Human cardiosphere-derived cells from patients with chronic ischaemic heart disease can be routinely expanded from atrial but not epicardial ventricular biopsies.
Chan HHL., Meher Homji Z., Gomes RSM., Sweeney D., Thomas GN., Tan JJ., Zhang H., Perbellini F., Stuckey DJ., Watt SM., Taggart D., Clarke K., Martin-Rendon E., Carr CA.

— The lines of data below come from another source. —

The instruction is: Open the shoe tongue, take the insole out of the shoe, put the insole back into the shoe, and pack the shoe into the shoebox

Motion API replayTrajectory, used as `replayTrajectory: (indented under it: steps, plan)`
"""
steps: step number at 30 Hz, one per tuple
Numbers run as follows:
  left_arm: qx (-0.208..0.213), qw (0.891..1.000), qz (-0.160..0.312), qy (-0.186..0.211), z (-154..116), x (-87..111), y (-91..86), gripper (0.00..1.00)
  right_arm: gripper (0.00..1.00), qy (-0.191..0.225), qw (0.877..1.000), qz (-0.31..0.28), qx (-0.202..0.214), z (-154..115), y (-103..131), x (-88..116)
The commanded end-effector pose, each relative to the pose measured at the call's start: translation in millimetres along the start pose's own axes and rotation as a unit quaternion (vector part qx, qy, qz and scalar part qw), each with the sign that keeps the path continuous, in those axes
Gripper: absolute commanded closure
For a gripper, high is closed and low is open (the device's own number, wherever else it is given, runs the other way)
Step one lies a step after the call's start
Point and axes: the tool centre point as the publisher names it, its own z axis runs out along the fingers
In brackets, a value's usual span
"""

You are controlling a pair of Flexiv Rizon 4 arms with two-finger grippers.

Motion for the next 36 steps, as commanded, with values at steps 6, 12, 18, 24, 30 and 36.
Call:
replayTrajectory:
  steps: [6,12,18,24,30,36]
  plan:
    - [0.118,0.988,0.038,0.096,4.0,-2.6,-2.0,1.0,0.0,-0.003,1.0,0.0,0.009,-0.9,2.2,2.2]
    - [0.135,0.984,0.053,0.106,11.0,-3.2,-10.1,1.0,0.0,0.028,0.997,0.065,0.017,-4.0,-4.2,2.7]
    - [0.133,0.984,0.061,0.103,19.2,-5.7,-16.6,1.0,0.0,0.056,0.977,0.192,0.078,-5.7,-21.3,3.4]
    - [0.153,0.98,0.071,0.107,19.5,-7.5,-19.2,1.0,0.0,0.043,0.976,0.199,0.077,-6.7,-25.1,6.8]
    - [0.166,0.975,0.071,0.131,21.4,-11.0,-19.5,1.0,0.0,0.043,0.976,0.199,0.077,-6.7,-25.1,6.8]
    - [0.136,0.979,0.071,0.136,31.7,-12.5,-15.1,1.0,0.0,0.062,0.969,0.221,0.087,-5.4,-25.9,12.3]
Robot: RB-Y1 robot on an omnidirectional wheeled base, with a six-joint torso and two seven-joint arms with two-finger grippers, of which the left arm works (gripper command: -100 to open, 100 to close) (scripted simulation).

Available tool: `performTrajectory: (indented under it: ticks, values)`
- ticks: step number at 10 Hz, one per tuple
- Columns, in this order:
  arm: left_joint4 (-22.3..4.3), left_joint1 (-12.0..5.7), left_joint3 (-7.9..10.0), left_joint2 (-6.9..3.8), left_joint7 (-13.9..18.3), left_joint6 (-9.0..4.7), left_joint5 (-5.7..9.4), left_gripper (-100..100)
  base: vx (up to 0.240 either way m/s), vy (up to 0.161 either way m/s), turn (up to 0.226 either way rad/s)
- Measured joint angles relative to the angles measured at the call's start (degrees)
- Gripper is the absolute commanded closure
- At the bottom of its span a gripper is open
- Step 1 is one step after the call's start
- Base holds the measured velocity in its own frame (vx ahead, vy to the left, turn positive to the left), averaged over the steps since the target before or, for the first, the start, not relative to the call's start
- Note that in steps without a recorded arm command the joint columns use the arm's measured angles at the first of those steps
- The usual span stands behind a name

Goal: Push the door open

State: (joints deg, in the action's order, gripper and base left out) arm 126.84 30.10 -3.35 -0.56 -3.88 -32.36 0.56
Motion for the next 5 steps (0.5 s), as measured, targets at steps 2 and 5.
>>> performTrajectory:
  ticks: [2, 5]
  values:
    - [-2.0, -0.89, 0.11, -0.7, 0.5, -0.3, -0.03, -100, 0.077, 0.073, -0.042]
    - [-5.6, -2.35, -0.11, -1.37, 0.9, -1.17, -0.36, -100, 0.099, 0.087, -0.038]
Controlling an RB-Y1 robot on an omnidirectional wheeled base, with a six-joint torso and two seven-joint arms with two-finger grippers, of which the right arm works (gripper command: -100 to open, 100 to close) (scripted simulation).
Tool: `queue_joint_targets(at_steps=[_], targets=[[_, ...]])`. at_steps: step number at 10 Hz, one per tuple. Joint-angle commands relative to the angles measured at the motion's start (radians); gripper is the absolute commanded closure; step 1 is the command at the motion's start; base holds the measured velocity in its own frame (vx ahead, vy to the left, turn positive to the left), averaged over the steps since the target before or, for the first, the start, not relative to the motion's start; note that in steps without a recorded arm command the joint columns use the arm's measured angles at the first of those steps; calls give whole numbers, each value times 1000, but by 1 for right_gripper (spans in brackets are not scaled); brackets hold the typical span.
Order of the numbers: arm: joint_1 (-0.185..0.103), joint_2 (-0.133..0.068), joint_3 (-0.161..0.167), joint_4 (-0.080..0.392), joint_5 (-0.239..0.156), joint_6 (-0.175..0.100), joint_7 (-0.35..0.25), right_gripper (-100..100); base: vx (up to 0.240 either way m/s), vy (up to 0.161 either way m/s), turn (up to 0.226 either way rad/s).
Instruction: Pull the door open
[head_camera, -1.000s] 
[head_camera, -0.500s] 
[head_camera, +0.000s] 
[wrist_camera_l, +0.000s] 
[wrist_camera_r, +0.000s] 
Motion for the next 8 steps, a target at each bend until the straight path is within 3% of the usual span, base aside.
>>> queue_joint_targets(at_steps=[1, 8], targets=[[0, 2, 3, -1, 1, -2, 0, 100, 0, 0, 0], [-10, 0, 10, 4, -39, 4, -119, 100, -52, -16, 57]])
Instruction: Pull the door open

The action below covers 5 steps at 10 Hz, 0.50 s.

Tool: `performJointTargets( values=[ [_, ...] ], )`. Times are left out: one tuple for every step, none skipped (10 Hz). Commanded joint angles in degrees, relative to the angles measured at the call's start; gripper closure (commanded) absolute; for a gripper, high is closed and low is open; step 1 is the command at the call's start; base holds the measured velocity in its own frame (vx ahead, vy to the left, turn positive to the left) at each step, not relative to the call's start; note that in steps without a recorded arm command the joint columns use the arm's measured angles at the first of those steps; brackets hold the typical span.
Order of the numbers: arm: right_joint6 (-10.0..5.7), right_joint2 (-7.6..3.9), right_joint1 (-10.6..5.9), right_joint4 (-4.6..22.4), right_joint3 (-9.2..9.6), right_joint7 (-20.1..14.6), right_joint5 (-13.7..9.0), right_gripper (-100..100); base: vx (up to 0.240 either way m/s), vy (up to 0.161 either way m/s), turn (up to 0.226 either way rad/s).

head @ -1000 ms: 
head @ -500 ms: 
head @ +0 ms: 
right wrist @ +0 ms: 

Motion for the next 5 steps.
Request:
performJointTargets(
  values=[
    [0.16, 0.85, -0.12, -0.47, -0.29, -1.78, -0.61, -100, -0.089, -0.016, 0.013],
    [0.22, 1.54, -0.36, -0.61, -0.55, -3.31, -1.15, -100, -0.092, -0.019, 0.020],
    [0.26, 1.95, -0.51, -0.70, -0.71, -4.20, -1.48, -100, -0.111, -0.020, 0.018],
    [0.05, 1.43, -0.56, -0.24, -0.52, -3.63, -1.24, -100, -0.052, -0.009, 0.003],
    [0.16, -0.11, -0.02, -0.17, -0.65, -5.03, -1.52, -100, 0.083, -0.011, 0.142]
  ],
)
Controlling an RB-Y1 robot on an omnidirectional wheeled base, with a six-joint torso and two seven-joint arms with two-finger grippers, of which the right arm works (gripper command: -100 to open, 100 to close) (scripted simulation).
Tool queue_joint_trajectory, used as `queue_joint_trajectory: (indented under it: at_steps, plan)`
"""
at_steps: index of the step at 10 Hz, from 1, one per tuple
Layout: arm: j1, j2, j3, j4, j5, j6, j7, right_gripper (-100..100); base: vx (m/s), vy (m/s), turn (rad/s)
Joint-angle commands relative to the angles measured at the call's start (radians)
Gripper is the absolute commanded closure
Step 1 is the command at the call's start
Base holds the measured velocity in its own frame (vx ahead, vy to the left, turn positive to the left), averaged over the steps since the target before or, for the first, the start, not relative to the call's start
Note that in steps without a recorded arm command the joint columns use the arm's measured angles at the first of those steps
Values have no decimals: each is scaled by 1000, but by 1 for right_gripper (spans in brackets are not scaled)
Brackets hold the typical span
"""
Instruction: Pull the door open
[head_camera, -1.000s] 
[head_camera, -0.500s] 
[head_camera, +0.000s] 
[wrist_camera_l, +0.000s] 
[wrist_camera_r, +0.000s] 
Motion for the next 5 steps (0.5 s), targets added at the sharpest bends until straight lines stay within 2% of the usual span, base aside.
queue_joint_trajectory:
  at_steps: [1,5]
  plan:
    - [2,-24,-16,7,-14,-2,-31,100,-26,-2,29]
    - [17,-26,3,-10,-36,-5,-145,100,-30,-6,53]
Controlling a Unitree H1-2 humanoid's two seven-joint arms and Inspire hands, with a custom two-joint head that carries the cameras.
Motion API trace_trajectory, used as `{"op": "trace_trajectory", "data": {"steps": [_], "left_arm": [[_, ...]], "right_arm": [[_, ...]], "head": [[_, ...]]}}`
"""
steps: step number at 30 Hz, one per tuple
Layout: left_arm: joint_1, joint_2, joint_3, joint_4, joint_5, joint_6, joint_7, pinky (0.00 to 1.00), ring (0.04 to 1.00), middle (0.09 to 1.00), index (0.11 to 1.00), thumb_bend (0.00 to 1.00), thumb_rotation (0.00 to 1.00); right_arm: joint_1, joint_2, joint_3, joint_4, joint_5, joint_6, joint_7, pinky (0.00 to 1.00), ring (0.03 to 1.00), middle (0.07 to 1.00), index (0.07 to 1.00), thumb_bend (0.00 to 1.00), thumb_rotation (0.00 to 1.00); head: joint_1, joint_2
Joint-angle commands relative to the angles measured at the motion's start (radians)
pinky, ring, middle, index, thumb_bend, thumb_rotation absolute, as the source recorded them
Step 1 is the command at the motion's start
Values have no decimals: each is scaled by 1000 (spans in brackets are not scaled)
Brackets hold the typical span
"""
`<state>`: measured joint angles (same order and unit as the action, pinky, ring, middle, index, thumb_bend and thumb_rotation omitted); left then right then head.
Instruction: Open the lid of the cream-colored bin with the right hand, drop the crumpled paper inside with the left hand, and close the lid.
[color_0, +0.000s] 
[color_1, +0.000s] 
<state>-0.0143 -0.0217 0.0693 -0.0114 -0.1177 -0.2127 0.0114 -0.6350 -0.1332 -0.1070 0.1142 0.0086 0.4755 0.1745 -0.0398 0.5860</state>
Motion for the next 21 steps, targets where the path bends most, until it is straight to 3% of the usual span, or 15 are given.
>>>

To investigate the effects of age and disease on endogenous cardiac progenitor cells, we obtained right atrial and left ventricular epicardial biopsies from patients (n = 22) with chronic ischaemic heart disease and measured doubling time and surface marker expression in explant- and cardiosphere-derived cells (EDCs, CDCs). EDCs could be expanded from all atrial biopsy samples, but sufficient cells for cardiosphere culture were obtained from only 8 of 22 ventricular biopsies. EDCs from both atrium and ventricle contained a higher proportion of c-kit+ cells than CDCs, which contained few such cells. There was wide variation in expression of CD90 (atrial CDCs 5-92 % CD90+; ventricular CDCs 11-89 % CD90+), with atrial CDCs cultured from diabetic patients (n = 4) containing 1.6-fold more CD90+ cells than those from non-diabetic patients (n = 18). No effect of age or other co-morbidities was detected. Thus, CDCs from atrial biopsies may vary in their therapeutic potential.